Yüce Türk Milleti bilsin ve emin olsun ki; Muharrem İnce hiçbir zaman kul hakkı yemez. Saraydan para aldı çekilemez iftirasını atanlar bilsin ki; beni satın alacak parayı basacak matbaa henüz icat olmadı. Açıkladıklarımın dışında bir malvarlığım yoktur. Neyim varsa kuruşuna kadar her zaman hesap vermeye hazırım. Görüntülerin hepsi montajdır. Bunların montaj olduğu zaten ispatlandı. Bilmenizi isterim ki; adaylıktan çekilmem bu rezil kampanyada ortaya saçılan iftiralar değildir. Bazı şeref yoksunlarının öne sürdüğü gibi başka sahte kasetler olduğu için de değildir. Ben bunlara boyun eğmem. Ama bunlar seçmeni etkilemiştir. Bu iftiraları atanlar maalesef amaçlarına ulaşmışlar ve seçmeni manipüle etmiş ve oylarımızı aşağı çekmişlerdir.
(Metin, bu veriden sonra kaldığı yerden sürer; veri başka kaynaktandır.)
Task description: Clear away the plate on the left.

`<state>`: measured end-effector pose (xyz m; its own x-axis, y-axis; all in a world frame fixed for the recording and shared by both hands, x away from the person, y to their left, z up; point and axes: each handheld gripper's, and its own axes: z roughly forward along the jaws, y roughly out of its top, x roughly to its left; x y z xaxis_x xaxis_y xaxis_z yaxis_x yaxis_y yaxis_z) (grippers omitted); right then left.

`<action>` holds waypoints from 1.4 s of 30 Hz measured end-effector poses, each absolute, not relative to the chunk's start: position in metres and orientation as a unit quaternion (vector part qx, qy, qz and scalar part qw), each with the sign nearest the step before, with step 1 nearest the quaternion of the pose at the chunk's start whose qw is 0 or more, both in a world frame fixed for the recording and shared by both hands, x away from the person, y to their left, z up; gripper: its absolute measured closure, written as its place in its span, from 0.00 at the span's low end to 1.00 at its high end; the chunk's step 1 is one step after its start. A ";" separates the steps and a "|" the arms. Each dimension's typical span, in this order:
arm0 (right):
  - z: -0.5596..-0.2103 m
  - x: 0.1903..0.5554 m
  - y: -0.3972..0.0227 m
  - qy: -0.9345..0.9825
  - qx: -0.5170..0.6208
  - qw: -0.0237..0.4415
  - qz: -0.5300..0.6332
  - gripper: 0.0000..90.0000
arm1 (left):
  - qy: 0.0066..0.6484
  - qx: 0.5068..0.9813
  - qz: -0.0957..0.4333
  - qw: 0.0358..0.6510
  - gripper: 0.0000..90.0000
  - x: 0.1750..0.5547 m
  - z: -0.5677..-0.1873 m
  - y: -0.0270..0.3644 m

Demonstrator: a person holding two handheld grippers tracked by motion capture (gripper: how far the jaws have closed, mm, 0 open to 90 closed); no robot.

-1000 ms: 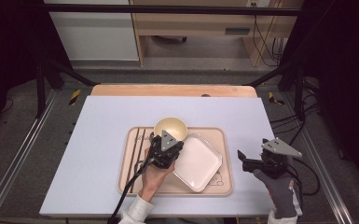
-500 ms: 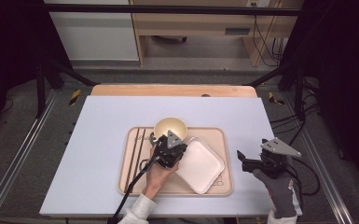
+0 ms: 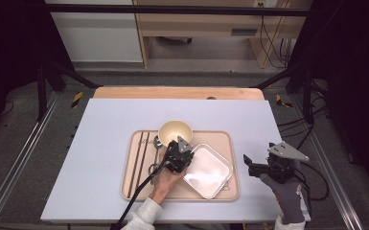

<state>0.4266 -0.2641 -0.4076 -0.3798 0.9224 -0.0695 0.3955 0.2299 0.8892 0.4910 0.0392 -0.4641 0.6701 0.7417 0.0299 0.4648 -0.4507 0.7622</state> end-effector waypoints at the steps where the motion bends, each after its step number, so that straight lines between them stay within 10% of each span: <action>1: -0.408 0.427 -0.264 0.718 0.459 0.315 0.417 0.02 | 0.363 0.834 0.181 0.375 0.93 0.492 -0.465 0.039; 21: -0.408 0.426 -0.263 0.718 0.459 0.316 0.417 0.02 | 0.349 0.851 0.191 0.344 0.84 0.490 -0.467 0.038; 42: -0.408 0.427 -0.262 0.720 0.458 0.316 0.415 0.02 | 0.341 0.814 0.211 0.420 0.54 0.457 -0.417 0.100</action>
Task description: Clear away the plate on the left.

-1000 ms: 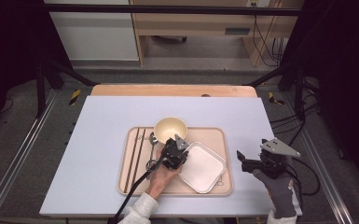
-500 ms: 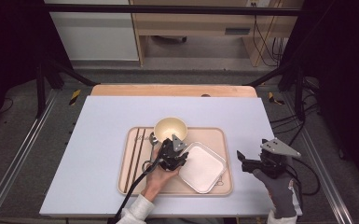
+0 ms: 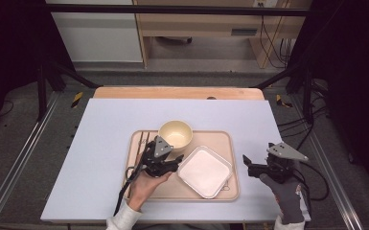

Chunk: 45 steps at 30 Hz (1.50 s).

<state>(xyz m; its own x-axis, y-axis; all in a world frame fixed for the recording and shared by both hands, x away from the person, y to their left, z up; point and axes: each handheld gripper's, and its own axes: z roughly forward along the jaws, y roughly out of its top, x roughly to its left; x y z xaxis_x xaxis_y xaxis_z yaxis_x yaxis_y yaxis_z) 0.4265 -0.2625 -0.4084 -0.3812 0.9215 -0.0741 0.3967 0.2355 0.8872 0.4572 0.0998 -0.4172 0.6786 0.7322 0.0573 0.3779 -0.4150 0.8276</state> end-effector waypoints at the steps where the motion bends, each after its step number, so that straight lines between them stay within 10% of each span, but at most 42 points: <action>1: -0.408 0.427 -0.262 0.720 0.458 0.315 0.415 0.02 | 0.344 0.813 0.215 0.418 0.53 0.457 -0.416 0.105; 45: -0.410 0.427 -0.262 0.724 0.455 0.318 0.410 0.02 | 0.433 0.743 0.263 0.438 0.23 0.437 -0.426 0.250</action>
FETÖ ve PKK ile irtibatlı kaynaklardan bize bu yapılanlar karşısında demokrat olma iddiasındaki bazı siyasiler ve bazı gazeteciler ellerini ovuşturmuş, gizliden gizliye zevk almışlardır. Seçimde ikinci tura kalamayacağım belli olmuştur. Ancak bu rezil kampanyanın, bu memleketin son kalesi Memleket Partisi’ni baraj altında bırakmaya doğru gittiği için bu kararı aldım. Harp sanatında ricat etmek (yani tekrar güç toplamak üzere geri çekilmek) de vardır. Bu, savaştan çekildiğimiz ve mağlubiyeti kabul ettiğimiz anlamına gelmez. Bu karanlık odaklarla bizim mücadelemiz ölene kadar devam edecektir. Bağımsız bir Türkiye için her yolu deneyeceğiz. Türkiye bir gün ayaklar altında kalırsa, bilin ki biz ölmüşüzdür. Çünkü biz, ya istiklal ya ölüm diyenlerdeniz. Şimdi mücadelemizi; memleketin son kalesi, Memleket Partisi'nin Meclis’e girmesi için veriyoruz. Umudunuzu, inancınızı diri tutun. Eninde sonunda memleketini sevenler kazanacak. Hepinizin gözlerinden öpüyorum.”